Well the experience was fabulous remember I’m from New York City and I grew up in Greenwich Village in New York is also pretty crowded definitely chaotic New York in the 1970s and 1980s was not a clean and safe place New York was bankrupt for time in the 1970s and crime was spiralling out of control and you know the area where I lived was run by the Mafia so you know it was not an ideal it kind of a you know very touristic place like it is now.
Considering it was 1986, there was no internet to figure out the ashram how would you even know that this ashram existed?
Well I mean before the internet we still had ways of finding out information so you know you would meet people you would just go to you would go to a yoga school as Shivananda yoga school they would give you information about the courses or teachers who I was practicing with in New York had come to Shivanaada so word-of-mouth was how you found out about things but when I got to India I was used to chaos a little bit already and so I wasn’t I didn’t have culture shock it was actually people were very warm and very welcoming and I never had such hospitality anywhere as I had in India so immediately we felt you know welcomed all the Westerners who came sure have felt the same.

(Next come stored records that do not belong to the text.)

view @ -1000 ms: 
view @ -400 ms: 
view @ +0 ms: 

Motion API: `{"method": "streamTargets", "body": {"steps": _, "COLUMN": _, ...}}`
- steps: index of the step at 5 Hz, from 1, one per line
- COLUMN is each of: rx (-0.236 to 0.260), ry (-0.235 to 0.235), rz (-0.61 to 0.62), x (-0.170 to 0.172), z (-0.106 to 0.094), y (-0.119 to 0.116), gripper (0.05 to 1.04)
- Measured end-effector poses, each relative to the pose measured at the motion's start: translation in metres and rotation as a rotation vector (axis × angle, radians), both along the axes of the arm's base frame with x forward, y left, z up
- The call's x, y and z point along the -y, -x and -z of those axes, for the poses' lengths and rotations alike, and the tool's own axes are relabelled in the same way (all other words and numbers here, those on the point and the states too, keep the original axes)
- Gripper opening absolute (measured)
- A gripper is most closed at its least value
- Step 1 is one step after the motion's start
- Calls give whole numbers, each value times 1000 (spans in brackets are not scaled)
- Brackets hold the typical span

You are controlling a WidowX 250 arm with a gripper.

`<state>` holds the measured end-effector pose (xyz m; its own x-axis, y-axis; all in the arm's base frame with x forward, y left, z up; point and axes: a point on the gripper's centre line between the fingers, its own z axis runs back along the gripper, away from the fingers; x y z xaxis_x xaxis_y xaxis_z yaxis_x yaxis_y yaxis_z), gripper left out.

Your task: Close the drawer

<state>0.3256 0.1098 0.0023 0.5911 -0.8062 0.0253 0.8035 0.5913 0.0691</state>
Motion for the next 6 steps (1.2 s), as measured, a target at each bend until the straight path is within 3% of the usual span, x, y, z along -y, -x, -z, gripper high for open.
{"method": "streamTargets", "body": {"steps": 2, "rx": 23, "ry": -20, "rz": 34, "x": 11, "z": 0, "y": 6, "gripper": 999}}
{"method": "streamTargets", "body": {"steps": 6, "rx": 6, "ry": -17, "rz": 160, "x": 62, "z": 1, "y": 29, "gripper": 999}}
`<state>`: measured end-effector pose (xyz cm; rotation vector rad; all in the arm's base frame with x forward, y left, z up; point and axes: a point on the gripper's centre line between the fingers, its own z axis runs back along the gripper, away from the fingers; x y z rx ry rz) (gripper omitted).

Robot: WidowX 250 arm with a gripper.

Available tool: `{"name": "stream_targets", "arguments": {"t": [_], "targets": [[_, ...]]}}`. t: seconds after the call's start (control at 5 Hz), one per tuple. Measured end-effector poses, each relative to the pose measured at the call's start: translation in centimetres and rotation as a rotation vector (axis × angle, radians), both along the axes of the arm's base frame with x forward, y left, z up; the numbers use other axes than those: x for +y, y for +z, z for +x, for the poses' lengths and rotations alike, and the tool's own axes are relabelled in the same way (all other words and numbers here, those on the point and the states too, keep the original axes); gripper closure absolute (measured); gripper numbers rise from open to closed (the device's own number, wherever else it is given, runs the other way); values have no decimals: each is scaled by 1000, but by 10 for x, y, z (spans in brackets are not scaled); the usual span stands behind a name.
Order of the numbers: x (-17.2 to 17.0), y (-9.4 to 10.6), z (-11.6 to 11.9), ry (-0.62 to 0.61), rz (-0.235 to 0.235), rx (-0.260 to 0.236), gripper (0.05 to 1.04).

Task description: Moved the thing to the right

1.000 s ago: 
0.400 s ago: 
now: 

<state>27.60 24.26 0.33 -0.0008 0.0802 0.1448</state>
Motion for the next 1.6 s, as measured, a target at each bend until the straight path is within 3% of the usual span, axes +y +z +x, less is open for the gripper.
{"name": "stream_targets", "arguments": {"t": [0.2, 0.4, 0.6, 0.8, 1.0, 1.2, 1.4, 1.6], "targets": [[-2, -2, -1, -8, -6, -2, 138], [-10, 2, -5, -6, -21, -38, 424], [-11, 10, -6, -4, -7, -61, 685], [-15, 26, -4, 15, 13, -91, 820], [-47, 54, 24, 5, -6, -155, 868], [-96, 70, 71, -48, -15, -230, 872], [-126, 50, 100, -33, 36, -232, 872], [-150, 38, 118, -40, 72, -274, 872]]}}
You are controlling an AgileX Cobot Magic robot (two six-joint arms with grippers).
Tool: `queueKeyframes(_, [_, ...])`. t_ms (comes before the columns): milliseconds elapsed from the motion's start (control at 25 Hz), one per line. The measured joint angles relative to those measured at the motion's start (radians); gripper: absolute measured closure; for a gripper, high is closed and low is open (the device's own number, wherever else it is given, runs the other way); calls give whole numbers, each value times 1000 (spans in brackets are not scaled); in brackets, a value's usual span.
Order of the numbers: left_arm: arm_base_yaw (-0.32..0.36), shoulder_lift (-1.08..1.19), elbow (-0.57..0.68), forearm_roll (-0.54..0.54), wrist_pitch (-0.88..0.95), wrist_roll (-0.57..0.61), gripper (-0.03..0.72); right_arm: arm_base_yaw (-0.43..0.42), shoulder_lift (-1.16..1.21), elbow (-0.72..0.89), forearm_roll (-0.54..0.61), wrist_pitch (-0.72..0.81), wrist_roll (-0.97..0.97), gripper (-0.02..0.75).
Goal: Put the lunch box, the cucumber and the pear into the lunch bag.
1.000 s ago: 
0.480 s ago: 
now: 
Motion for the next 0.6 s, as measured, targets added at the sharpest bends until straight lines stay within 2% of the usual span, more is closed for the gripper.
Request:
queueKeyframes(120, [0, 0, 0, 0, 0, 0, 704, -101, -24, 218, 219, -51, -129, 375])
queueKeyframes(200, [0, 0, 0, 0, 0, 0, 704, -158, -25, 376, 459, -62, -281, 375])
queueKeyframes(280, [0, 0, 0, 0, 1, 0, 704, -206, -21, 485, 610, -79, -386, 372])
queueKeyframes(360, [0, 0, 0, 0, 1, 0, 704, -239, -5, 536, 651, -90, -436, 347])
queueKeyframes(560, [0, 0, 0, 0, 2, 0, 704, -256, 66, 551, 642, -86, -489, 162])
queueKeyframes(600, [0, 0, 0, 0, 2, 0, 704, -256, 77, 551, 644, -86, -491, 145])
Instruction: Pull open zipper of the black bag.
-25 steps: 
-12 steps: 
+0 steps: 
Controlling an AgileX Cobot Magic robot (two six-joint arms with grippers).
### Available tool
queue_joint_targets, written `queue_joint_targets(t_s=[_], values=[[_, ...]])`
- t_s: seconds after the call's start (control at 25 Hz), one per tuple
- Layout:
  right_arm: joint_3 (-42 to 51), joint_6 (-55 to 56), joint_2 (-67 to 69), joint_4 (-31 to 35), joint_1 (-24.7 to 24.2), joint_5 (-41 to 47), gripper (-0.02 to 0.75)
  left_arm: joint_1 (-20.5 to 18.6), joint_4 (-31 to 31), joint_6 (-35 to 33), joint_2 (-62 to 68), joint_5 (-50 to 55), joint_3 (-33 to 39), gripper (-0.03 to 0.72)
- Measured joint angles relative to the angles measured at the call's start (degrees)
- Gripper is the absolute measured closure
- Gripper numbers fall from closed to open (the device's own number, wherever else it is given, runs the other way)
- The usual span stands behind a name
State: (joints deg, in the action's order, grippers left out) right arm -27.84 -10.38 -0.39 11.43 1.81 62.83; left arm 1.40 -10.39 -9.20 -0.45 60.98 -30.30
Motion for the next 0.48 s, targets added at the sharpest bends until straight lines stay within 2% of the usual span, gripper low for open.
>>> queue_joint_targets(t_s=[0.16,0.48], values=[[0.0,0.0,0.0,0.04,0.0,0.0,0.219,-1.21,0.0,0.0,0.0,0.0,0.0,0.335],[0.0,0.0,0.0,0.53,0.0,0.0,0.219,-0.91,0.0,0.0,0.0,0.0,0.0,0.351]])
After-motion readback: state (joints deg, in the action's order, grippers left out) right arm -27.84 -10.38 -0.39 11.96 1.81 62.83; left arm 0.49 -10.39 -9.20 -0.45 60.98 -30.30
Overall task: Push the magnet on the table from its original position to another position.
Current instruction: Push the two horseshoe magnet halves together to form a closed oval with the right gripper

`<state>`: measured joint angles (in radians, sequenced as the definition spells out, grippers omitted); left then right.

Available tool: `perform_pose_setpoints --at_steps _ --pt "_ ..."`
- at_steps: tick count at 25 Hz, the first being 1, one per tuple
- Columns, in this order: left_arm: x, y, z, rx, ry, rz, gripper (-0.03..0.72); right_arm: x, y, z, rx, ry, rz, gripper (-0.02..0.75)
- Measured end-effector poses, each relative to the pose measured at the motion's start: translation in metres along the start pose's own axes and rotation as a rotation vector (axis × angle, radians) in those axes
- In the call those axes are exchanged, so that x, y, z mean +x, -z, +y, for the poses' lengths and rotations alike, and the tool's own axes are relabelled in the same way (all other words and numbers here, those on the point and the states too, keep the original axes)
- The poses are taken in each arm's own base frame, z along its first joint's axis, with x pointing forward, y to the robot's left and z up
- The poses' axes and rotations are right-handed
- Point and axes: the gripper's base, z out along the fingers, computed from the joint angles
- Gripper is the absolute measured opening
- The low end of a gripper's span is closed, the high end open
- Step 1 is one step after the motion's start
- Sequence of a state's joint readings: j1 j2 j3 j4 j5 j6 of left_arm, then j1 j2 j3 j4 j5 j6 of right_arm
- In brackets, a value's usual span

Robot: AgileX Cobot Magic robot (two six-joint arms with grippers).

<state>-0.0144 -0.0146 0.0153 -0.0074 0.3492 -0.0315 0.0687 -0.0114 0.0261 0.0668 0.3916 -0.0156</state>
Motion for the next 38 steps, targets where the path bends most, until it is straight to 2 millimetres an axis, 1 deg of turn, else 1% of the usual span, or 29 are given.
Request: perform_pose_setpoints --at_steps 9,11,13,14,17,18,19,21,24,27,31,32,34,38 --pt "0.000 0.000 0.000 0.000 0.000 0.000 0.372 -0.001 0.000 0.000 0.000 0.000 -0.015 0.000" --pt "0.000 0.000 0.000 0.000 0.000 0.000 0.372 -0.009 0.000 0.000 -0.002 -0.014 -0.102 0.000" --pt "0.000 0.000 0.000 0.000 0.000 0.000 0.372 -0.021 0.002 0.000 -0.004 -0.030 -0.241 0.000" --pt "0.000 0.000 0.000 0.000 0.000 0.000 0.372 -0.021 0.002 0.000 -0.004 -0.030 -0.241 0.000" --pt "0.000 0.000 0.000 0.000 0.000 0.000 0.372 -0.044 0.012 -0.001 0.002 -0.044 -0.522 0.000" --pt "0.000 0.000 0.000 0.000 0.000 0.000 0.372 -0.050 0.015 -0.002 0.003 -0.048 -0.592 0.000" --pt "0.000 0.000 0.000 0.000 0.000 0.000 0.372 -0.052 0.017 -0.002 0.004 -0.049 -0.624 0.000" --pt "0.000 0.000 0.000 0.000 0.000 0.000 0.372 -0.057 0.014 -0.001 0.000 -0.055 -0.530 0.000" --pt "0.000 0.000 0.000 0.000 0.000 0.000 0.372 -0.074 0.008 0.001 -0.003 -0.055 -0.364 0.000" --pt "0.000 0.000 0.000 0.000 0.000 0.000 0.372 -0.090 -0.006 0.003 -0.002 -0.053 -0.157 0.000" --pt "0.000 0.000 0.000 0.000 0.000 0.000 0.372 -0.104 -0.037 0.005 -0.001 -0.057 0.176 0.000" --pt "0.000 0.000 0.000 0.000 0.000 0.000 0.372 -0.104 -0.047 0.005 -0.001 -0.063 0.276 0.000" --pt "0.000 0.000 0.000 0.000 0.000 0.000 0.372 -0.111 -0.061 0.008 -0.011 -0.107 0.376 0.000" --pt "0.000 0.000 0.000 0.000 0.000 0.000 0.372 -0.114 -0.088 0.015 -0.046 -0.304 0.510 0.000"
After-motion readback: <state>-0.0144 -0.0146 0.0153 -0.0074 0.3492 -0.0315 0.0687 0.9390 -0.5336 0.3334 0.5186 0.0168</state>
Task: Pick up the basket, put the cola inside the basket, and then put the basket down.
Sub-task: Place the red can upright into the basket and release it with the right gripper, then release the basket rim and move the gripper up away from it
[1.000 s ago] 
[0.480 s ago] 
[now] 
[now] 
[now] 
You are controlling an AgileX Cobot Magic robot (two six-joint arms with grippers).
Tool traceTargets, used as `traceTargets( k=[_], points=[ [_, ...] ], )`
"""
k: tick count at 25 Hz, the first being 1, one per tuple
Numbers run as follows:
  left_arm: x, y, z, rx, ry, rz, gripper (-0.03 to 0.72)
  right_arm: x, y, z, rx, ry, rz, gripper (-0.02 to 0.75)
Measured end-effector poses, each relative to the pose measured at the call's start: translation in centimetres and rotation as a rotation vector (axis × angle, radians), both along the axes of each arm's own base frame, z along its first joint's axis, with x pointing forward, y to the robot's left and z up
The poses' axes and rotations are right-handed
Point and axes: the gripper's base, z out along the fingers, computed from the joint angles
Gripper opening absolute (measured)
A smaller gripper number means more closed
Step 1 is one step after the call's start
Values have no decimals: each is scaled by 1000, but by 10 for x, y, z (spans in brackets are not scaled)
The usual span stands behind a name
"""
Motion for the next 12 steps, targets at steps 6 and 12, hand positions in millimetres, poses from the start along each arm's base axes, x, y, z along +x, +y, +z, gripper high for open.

We went to Shivanaada and spent a month there doing the yoga teacher training and then I traveled from Kerala all the way up to Kathmandu well by bus and by train and from Kathmandu back down by bus to Delhi and then to Rajasthan and then went home from there so I was traveling with a friend of mine. Basically, we were going to holy places and temples all through the country for every stop and that was the itinerary that we had planned and all those holy places we would spend a few days we would do yoga and meditate and do Salah there and that’s where the yoga lifestyle really came alive for me in those holy places of India so that was basically how it started and it never stopped since then over the past 30 years.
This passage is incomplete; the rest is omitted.